La accesibilidad, un aspecto fundamental
Para la gente con movilidad reducida o que presenta algún tipo de discapacidad, la accesibilidad es un término que se antoja imprescindible para su bienestar y calidad de vida. Bien lo sabe el propio Albert Llovera, que pertenece a esta comunidad y forma parte del comité de la Comisión de Accesibilidad en Andorra.
Este deportista, con un impresionante palmarés, afirma que «he luchado mucho para que se eliminen escalones y bordillos con el fin de conseguir una accesibilidad universal«. Estos ‘pequeños’ obstáculos suponen un verdadero quebradero de cabeza para usuarios de silla de ruedas o personas con movilidad reducida.
Igualmente, este tipo de medidas también deben contemplar la orografía del terreno, que no siempre es una aliada en este tipo de situaciones.

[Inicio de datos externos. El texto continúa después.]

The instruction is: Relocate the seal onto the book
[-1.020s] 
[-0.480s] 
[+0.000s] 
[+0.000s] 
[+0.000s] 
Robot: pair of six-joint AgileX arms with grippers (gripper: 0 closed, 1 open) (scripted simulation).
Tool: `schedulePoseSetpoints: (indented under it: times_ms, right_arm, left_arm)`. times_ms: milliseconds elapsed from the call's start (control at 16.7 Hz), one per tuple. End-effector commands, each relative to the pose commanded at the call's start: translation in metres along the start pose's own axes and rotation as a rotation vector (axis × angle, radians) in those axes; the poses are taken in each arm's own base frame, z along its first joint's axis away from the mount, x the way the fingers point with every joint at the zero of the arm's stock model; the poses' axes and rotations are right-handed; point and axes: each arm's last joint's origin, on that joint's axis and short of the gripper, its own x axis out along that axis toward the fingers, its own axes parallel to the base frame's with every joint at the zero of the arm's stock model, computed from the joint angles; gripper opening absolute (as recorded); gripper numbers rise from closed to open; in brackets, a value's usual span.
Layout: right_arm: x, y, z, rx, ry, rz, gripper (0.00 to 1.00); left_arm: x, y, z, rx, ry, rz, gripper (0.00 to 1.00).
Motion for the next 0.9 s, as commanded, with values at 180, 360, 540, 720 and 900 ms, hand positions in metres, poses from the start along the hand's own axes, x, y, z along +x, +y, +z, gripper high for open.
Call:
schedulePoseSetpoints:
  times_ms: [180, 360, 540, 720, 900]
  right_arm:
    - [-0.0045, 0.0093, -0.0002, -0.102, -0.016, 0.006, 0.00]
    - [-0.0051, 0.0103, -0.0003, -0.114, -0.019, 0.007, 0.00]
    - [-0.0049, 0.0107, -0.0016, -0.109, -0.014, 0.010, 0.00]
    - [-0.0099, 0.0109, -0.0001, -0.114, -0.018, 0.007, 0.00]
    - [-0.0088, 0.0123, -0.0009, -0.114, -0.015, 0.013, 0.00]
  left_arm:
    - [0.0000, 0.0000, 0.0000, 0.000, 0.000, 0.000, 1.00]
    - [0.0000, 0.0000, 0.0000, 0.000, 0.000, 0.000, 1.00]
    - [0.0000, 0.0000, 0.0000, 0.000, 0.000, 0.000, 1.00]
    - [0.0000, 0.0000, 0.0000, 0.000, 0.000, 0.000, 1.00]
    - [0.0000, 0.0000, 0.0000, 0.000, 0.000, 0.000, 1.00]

En cualquier caso, Albert desvela que «luchamos para que toda la gente con diversidad funcional pueda circular con la máxima independencia».
En ese amplio colectivo, Llovera menciona a personas con cualquier tipo de discapacidad, ya sea física u orgánica y afecte a determinados sentidos o le restrinja la movilidad. Ya sea mediante señales visuales o sonoras, cualquier miembro de esta comunidad puede sentir que está en un lugar realmente accesible.
Y para implantar este tipo de medidas de accesibilidad en los municipios, también es de justicia recalcar la presencia de personas con discapacidad y movilidad reducida en los órganos encargados de tomar este tipo de decisiones. Nadie mejor que ellos para valorar cómo y de qué manera poder desarrollar estas acciones.
Un concepto universal
La importancia de la accesibilidad es tan sumamente grande que no sólo repercute en personas con discapacidad o movilidad reducida, si no que se hace extensible a mujeres embarazadas, personas mayores o lesionados temporales que gozan de unas medidas que favorecen su bienestar.
Esa es, realmente, la mayor denuncia del colectivo de la movilidad reducida: la accesibilidad no es un capricho de unos pocos, sino un beneficio para todos que fomenta el bien común y permite asentar las bases de una sociedad más inclusiva y más empática, capaz de ponerse en situaciones adversas y contrarias a las suyas.
De ese modo, de acuerdo con la Comisión de Accesibilidad de CERMI, «se pretende la real y efectiva integración social de las personas con movilidad reducida, así como la necesaria concienciación de todos los sectores de la sociedad, mediante la difusión de la accesibilidad como beneficio de carácter universal para la ciudadanía«.
Finalmente, esta entidad concluye destacando la importancia de la universalidad de la accesibilidad, que consiste en que las medidas deben llegar «a todas las personas con discapacidad sin excepciones«, al igual que el resto de la sociedad, que podrá beneficiarse de esta iniciativa según su estado en determinadas circunstancias.